Ann Leckie shuffles the stack of rejection letters she has spread across a small wooden table. Seated in an engulfing armchair in the foyer of the Webster University library, the gray-haired 48-year-old peers down at them through a set of bookish, black-framed glasses. She's soft-spoken and almost shy, but there are subtle hints that she is not a typical suburban mother of two — like her glittery, bright-orange lacquered toenails under the table, for example.
"This one's my favorite," Leckie whispers at a library-appropriate volume. She slips out a sheet bearing the all-caps letterhead of Analog Science Fiction and Fact.
"'Dear Mr. Leckie,'" she recites. "'Thank you for giving us the opportunity of looking at this manuscript, but I have found it not quite suitable to our present needs.'"
"I'm sure it was just a typo," she says.
Back then Leckie was struggling to publish anything, anywhere; it was a time when her few successes included a non-bylined bodice-ripper for True Confessions called "He's My Lover On The Telephone But I've Never Seen His Face." She penned many of these early works at one of the sunlit tables on the third floor of Webster University's library.
"My rule," Leckie says, "was that when I got a rejection, I had to send the piece back out the same day. I always knew the next place it was going to go when it was rejected."
Leckie — who has lived in St. Louis almost her entire life — has the luxury of laughing at these past failures. That's because her 2013 debut novel, Ancillary Justice, is one of the most critically acclaimed science-fiction books to come out in recent history and she's poised to become the genre's next big star.
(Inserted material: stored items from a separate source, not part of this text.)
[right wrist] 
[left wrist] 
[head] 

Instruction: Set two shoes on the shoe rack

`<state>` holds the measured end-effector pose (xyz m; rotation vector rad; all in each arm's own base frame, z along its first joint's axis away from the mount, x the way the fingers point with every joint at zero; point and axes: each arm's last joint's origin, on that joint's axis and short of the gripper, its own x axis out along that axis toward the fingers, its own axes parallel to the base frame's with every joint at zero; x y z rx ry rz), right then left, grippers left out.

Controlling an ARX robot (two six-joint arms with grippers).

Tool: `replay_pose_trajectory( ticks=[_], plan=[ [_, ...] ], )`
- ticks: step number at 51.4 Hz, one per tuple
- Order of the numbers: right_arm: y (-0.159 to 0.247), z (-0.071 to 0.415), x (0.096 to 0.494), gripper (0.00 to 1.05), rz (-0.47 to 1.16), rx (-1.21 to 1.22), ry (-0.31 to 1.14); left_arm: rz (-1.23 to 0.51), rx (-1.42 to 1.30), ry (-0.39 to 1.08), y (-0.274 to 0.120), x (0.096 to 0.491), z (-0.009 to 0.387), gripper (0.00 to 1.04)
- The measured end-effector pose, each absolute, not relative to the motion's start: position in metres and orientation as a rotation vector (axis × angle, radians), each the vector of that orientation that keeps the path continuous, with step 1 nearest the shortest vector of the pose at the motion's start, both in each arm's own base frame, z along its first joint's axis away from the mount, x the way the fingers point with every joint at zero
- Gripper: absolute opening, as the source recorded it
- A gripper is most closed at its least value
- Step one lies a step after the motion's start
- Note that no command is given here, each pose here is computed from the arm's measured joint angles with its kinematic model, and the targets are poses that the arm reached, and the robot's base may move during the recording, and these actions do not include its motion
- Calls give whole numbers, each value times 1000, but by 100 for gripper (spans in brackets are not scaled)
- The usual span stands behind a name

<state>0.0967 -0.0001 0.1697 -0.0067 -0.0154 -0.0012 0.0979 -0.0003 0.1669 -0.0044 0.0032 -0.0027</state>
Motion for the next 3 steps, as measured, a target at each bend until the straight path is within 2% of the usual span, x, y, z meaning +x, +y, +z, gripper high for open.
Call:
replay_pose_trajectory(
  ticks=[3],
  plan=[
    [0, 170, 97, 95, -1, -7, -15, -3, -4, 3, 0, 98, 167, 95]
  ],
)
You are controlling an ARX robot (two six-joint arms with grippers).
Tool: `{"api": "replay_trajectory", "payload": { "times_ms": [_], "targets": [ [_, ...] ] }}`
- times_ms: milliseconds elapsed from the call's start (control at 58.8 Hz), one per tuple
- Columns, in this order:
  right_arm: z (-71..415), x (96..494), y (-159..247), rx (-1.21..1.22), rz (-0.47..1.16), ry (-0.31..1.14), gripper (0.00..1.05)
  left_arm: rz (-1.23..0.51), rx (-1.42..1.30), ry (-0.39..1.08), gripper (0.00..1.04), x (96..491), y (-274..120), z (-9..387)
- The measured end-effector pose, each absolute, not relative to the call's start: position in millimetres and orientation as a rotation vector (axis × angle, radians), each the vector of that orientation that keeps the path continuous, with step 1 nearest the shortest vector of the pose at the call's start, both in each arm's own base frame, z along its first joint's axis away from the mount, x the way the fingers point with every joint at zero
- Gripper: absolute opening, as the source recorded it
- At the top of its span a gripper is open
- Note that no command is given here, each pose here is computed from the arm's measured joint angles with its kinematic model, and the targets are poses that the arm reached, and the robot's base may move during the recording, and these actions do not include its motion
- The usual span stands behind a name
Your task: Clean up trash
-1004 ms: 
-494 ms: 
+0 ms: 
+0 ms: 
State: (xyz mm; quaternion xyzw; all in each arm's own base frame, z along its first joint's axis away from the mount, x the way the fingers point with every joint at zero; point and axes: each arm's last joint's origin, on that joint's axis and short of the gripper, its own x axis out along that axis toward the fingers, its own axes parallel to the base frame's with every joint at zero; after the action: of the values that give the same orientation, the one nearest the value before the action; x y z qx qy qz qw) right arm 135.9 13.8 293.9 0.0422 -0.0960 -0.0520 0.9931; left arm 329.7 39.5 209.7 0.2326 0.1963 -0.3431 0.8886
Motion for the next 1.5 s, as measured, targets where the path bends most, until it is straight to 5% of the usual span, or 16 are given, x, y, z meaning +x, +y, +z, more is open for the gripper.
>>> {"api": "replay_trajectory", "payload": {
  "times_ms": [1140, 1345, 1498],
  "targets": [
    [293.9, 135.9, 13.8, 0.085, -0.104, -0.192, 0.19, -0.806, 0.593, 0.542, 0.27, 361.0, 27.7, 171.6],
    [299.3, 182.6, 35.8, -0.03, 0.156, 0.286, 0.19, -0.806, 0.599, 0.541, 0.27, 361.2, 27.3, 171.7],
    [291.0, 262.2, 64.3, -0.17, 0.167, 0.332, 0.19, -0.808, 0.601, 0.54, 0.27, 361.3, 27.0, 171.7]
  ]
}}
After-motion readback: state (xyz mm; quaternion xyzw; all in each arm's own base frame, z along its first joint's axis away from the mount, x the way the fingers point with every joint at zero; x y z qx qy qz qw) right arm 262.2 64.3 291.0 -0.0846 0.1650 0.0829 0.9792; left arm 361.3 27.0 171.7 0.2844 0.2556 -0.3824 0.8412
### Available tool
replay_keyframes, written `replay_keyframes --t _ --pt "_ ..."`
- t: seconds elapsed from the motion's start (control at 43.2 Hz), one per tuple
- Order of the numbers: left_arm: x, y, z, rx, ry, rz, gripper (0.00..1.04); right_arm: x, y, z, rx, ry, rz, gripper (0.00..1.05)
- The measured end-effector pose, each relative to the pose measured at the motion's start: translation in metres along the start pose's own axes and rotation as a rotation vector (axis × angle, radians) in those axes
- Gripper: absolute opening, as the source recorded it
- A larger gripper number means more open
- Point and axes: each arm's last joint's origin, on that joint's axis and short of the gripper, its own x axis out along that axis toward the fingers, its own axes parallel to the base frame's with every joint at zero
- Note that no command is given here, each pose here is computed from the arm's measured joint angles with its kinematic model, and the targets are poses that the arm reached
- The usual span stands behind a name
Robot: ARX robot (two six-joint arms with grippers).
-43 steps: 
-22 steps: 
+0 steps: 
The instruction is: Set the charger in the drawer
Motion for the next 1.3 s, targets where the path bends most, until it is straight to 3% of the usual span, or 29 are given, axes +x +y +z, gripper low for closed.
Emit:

Leckie estimates it has sold 30,000 copies so far, and it's been translated into ten languages.
"Part of it has to do with who she is," says John Scalzi, author of the popular science-fiction blog Whatever. "She is Ann Leckie, she's a woman, a mother who spent time raising her kids. She has the background in music. All of that came together to create a voice that is unique. That's one of the reasons Ancillary Justice is doing so damn well with the awards this year. Everybody gets it. This is a singular voice."
Just five weeks ago Leckie walked onstage in a San Jose Marriot to receive the Nebula Award for Best Novel, an honor that's been stamped on the covers of science fiction's greatest works for the past half century. The Science Fiction & Fantasy Writers of America, the preeminent literary society in the United States for the genres, selects the winners by membership vote every spring. Just a couple of weeks before that, Leckie's UK agent accepted the Arthur C. Clarke Award on her behalf at the Royal Society in London. A panel of judges named her book the best novel published in England in 2013.
"I can talk easily about what I did yesterday morning or what I had for dinner last night.... But when I get to the part about winning the Clarke, I mostly just say, 'Oh, my God' a lot, with an occasional, 'Holy fuck,'" Leckie wrote that night on her blog.
Next, Ancillary Justice is up for a Hugo Award, which will be voted on by the members of the World Science Fiction Convention in August. Founded in 1953, the Hugo is the oldest and arguably most prestigious mark a science-fiction novel can attain.
The Nebula, Arthur C. Clarke and Hugo awards are the Triple Crown of science-fiction writing. If Ancillary Justice claims the Hugo, it will become the first novel to win all three. After years toiling in obscurity, Leckie's given up trying to wrap her mind around how quickly she and her gun-slinging, galaxy-traversing heroine, Breq, have climbed to critical and popular adoration.
"It's like lightning striking," she says.
Even without the Hugo, Ancillary Justice — a so-called "space opera," a term for sweeping intergalactic epics like Star Wars — has received glowing praise for its deftly feminist approach to language and treatment of gender. The book has drawn comparisons to the best works of Ursula K. Le Guin, C.J. Cherryh and Iain M. Banks. Leckie's publisher, Orbit Books, has already signed her to complete a trilogy set in the same universe.
Leckie's success — and the fact that it was achieved with a novel that not only has a strong female protagonist, but also refers to all of its characters, male or female, as "she" — comes at an interesting time. Barely a year ago the science-fiction community was tearing itself apart over sexism allegations. Seemingly in response, the 2013 Nebula Awards marked the first time in its nearly 50-year history that all of the winners were women.
Despite that fact, Leckie knows this is not the only time that her literary community has struggled internally with issues of gender and equality.
"Sometimes I feel kind of cynical about it," she admits. "I would love to think that this is a sign of critical mass."